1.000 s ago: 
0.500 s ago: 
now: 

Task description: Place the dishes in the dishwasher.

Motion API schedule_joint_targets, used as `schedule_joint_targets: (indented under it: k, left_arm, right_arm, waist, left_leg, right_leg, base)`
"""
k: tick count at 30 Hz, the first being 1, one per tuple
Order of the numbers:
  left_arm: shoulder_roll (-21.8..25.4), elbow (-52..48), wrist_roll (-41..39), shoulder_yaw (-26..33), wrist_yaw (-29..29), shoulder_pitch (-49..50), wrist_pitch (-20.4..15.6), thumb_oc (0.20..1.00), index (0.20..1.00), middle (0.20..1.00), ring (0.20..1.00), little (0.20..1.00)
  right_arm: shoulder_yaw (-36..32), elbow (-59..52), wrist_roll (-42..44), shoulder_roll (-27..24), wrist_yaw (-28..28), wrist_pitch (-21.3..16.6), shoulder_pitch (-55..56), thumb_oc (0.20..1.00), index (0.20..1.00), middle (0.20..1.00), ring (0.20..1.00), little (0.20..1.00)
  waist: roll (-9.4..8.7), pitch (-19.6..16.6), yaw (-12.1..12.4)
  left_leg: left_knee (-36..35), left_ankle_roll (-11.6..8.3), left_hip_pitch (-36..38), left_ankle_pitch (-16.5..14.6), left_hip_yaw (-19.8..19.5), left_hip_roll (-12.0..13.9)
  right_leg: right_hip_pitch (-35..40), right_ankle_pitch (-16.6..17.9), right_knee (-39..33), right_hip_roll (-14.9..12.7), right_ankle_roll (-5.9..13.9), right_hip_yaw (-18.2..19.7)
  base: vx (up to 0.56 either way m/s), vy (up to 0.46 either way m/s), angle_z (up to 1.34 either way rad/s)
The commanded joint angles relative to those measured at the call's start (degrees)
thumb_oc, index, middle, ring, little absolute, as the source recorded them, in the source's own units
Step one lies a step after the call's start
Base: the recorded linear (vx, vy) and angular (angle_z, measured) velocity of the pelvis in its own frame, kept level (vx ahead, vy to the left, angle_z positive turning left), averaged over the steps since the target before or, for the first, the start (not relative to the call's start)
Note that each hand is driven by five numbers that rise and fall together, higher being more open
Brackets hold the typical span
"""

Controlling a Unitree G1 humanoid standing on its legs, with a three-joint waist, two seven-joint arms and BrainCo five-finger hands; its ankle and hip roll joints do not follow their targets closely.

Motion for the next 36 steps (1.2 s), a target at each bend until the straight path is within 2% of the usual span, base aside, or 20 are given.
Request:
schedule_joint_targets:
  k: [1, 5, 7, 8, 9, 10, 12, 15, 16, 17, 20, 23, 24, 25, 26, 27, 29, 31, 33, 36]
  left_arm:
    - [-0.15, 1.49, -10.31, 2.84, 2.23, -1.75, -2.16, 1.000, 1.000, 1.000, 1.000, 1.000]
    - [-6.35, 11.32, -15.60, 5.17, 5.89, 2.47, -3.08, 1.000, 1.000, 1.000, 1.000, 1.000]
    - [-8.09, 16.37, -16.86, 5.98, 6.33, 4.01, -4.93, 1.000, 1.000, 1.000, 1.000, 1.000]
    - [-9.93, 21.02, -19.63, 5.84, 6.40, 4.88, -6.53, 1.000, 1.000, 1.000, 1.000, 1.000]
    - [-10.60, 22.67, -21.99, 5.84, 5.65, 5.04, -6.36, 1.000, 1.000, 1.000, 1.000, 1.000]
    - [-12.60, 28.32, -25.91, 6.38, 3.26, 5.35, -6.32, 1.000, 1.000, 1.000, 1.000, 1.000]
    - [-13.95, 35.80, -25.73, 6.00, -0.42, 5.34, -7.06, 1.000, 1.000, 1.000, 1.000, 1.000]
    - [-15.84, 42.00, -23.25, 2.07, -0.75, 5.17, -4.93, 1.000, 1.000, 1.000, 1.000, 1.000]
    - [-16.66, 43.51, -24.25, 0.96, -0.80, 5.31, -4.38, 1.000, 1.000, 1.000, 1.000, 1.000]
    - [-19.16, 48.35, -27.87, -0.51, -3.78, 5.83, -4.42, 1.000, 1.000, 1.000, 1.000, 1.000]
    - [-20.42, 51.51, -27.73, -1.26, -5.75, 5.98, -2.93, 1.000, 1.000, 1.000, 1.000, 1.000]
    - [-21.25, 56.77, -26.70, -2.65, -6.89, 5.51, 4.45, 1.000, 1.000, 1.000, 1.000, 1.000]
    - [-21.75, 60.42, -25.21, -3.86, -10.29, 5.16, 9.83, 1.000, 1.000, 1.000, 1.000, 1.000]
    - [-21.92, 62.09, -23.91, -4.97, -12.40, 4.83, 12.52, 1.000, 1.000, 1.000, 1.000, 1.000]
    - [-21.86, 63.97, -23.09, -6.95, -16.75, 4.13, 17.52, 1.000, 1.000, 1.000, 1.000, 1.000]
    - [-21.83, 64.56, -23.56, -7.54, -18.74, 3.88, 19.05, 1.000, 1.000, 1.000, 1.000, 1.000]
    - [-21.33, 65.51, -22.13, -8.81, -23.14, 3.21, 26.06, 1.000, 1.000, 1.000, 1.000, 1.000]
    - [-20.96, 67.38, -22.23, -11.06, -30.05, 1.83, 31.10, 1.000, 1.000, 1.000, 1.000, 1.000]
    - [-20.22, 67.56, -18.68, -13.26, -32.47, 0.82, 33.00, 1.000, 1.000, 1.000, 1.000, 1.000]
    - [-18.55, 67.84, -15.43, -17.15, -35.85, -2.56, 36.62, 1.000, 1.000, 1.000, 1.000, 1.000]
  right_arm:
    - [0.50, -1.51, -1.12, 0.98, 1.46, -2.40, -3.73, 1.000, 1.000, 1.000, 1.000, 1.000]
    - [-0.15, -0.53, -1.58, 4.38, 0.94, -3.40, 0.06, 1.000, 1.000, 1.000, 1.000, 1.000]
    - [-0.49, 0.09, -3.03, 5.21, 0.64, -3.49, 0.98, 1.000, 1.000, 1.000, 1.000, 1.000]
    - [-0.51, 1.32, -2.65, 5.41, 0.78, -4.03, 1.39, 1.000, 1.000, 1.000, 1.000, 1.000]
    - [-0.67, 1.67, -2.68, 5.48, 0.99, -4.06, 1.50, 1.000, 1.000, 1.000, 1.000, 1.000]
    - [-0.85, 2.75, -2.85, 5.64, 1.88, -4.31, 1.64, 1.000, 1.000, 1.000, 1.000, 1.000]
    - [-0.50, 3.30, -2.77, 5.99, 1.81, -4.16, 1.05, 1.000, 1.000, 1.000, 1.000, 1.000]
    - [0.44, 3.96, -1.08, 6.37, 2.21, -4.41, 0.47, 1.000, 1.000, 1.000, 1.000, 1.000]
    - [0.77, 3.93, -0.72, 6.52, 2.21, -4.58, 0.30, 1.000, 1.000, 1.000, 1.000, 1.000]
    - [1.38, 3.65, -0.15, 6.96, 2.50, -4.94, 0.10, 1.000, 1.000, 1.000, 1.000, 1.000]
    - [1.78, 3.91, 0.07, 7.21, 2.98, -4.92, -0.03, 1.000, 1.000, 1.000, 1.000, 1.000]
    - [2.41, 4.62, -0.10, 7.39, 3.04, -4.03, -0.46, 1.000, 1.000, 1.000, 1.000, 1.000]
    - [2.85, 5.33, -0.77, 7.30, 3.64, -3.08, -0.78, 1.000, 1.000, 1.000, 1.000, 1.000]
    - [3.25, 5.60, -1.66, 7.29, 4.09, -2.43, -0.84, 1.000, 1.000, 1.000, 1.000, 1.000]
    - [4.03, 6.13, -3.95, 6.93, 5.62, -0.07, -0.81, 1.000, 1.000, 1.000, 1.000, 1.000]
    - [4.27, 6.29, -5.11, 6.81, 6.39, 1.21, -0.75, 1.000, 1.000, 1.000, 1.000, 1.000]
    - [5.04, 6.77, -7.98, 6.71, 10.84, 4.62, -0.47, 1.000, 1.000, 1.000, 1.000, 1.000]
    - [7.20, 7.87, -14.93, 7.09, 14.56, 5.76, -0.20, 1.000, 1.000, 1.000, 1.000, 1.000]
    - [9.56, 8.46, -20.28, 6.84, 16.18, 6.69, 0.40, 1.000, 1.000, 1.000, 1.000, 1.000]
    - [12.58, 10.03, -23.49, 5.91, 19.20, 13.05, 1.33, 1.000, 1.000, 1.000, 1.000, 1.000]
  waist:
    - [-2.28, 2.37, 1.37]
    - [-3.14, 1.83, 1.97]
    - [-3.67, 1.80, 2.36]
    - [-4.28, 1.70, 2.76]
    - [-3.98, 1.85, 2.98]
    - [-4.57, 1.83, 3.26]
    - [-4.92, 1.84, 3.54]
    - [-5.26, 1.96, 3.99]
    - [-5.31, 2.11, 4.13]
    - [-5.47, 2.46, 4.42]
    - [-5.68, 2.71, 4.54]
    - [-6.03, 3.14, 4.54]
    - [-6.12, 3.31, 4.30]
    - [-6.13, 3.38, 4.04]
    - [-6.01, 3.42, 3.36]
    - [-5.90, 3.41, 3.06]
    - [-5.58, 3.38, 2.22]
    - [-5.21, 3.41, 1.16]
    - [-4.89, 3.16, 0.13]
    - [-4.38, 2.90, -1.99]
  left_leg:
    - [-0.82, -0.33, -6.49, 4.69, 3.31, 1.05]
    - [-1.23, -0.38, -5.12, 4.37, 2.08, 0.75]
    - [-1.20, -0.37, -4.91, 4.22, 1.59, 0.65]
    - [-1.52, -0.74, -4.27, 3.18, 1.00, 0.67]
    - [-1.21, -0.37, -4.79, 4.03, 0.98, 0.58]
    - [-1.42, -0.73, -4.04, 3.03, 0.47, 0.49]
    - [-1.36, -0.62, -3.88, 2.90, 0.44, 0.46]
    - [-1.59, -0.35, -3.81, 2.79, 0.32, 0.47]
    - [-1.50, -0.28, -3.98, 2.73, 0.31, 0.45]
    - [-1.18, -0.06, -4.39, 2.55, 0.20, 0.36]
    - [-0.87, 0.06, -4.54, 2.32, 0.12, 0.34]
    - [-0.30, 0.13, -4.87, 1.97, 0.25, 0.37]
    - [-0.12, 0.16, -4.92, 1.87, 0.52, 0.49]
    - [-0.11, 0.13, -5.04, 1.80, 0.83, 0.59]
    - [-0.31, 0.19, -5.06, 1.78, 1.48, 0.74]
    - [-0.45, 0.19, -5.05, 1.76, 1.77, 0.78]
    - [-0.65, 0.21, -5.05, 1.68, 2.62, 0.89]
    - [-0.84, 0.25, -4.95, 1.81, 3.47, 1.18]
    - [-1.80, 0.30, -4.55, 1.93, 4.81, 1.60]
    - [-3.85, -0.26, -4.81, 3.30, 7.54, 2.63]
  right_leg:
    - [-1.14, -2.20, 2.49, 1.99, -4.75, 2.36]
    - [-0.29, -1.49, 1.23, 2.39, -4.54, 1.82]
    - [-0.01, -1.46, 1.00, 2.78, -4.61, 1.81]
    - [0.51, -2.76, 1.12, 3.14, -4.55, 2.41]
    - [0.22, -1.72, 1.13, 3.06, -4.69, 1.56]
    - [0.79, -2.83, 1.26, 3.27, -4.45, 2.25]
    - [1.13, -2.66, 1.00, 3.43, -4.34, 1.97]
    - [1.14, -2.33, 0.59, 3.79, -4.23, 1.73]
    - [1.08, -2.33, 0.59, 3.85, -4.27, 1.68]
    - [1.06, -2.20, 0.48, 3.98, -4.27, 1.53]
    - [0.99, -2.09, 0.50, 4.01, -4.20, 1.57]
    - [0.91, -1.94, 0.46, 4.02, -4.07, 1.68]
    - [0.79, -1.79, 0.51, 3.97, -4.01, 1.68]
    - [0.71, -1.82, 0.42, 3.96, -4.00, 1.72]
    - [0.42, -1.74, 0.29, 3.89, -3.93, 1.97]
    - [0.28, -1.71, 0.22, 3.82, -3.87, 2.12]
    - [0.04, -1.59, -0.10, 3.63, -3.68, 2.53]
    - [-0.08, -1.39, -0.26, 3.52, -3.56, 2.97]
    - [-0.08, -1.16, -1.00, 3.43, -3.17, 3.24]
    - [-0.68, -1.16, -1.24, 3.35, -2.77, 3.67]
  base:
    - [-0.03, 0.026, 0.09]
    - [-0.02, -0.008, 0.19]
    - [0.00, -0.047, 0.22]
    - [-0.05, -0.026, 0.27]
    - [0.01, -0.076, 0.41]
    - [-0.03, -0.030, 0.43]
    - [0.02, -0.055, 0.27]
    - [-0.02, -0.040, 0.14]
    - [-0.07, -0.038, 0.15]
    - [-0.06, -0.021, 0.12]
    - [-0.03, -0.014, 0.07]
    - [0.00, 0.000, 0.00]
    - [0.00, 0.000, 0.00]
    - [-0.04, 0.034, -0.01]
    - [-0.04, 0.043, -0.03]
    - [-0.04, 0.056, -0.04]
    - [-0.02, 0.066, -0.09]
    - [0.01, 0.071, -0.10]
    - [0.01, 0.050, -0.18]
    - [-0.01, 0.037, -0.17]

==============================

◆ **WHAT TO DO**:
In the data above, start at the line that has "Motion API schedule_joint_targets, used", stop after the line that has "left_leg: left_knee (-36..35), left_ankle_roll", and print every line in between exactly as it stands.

◆ **THE ANSWER**:
Motion API schedule_joint_targets, used as `schedule_joint_targets: (indented under it: k, left_arm, right_arm, waist, left_leg, right_leg, base)`
"""
k: tick count at 30 Hz, the first being 1, one per tuple
Order of the numbers:
  left_arm: shoulder_roll (-21.8..25.4), elbow (-52..48), wrist_roll (-41..39), shoulder_yaw (-26..33), wrist_yaw (-29..29), shoulder_pitch (-49..50), wrist_pitch (-20.4..15.6), thumb_oc (0.20..1.00), index (0.20..1.00), middle (0.20..1.00), ring (0.20..1.00), little (0.20..1.00)
  right_arm: shoulder_yaw (-36..32), elbow (-59..52), wrist_roll (-42..44), shoulder_roll (-27..24), wrist_yaw (-28..28), wrist_pitch (-21.3..16.6), shoulder_pitch (-55..56), thumb_oc (0.20..1.00), index (0.20..1.00), middle (0.20..1.00), ring (0.20..1.00), little (0.20..1.00)
  waist: roll (-9.4..8.7), pitch (-19.6..16.6), yaw (-12.1..12.4)
  left_leg: left_knee (-36..35), left_ankle_roll (-11.6..8.3), left_hip_pitch (-36..38), left_ankle_pitch (-16.5..14.6), left_hip_yaw (-19.8..19.5), left_hip_roll (-12.0..13.9)

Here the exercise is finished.